Und das gilt auch für die drei problematisch verbundenen Protagonisten: Abdellah Lasri als Natur-Narziss Werther, Heiko Trinsinger als Albert und Michaela Selinger als Charlotte. Sie liegen genau auf der musikalischen Linie Massenets (1842 – 1912) mit einem Ausdruck zwischen Sentimentalität und Charakter. Lasri steigert seinen eleganten Tenor vom zaghaften Beginn zu großer tragischer, vom Wahn zerfressenen Studie. Trinsinger stattet den nachdenklichen Albert mit satt strömendem Bariton aus und Michaela Selinger ist die in Würde und Erinnerungsglück auftrumpfende, gereifte Frau, eine gebrochene Tragödin.

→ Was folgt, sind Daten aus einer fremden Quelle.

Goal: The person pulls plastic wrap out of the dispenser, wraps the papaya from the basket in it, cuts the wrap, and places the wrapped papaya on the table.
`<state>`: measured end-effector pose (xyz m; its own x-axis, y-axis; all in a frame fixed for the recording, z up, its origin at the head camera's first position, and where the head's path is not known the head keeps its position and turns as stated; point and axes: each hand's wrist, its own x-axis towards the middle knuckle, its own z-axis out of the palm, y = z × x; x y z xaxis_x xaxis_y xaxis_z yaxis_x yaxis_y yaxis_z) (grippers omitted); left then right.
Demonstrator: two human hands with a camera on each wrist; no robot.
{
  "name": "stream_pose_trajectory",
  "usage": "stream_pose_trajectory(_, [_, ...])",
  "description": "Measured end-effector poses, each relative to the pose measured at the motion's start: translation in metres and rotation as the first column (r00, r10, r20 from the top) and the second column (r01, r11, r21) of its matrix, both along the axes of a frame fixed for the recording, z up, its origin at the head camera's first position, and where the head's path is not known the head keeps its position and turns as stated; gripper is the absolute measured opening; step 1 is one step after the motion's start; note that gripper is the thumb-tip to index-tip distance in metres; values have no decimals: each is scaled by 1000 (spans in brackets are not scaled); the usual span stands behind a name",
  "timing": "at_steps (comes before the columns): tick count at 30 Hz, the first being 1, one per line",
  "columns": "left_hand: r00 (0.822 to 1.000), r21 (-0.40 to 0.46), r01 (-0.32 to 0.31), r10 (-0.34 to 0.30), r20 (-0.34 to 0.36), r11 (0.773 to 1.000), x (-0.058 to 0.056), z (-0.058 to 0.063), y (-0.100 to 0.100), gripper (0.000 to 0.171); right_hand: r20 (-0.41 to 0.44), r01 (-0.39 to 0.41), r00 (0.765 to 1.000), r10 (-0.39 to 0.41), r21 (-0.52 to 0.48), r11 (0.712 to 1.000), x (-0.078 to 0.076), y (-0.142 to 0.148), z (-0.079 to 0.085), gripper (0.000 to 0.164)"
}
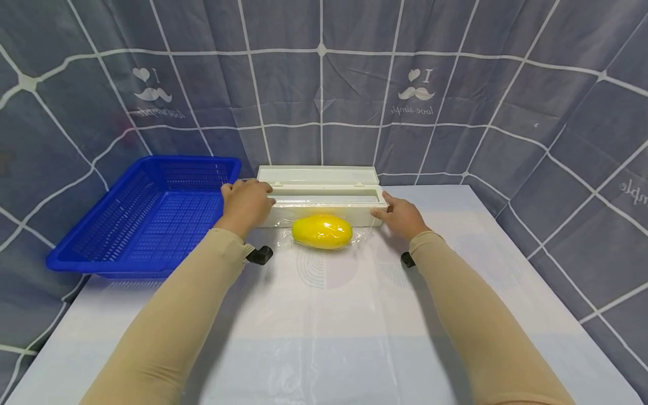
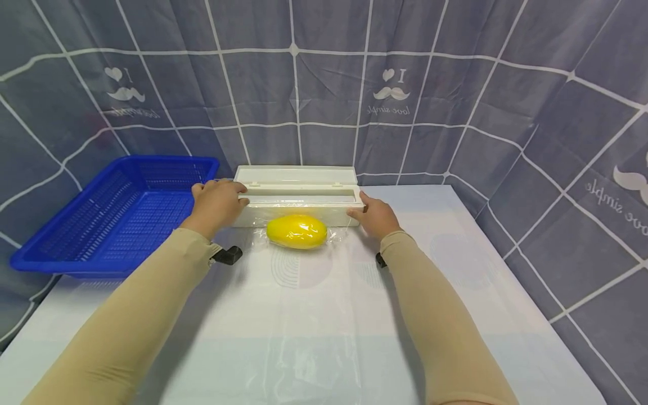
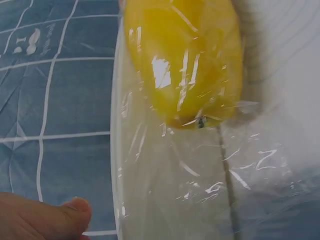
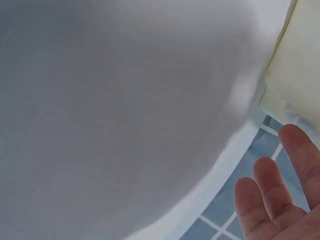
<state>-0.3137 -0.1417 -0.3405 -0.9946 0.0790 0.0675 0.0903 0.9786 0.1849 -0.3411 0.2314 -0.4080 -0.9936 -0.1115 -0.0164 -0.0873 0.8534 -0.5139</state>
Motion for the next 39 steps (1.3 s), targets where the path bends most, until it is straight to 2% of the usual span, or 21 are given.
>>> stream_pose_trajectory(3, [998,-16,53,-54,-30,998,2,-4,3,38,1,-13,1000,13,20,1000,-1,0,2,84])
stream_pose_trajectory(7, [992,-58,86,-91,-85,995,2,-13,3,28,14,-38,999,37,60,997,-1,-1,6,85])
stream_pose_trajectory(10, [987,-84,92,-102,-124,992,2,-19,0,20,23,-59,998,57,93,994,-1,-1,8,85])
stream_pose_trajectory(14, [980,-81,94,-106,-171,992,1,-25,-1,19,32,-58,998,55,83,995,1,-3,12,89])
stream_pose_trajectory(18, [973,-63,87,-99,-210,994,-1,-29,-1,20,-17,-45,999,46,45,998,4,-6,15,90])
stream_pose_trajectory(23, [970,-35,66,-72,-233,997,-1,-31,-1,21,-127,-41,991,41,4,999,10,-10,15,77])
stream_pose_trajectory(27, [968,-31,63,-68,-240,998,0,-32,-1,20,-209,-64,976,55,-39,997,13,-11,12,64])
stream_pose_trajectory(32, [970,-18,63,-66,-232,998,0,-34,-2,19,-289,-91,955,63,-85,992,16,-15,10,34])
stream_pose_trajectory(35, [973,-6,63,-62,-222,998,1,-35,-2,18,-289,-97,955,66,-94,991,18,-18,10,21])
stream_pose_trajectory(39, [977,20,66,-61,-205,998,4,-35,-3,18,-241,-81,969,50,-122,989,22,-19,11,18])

Alle übrigen Partien, einschließlich Kinderchor, sind mehr als nur angemessen vom Aalto-Ensemble besetzt. Das gilt ebenso für Tijl Favejts Amtmann wie für Christina Clark (Sophie oder dem leutseligen Komikduo Martijn Cornet (Johann) und Rainer Maria Röhr (Schmidt), das aber vom venezolanischen Regisseur in seinen plumpen Szenen arg verhunzt wird.
Massenets Kunst kann in Kürze auch am Gelsenkirchener Musiktheater überprüft werden: Dort wird seine letzte Oper, Don Quichotte, aufgeführt.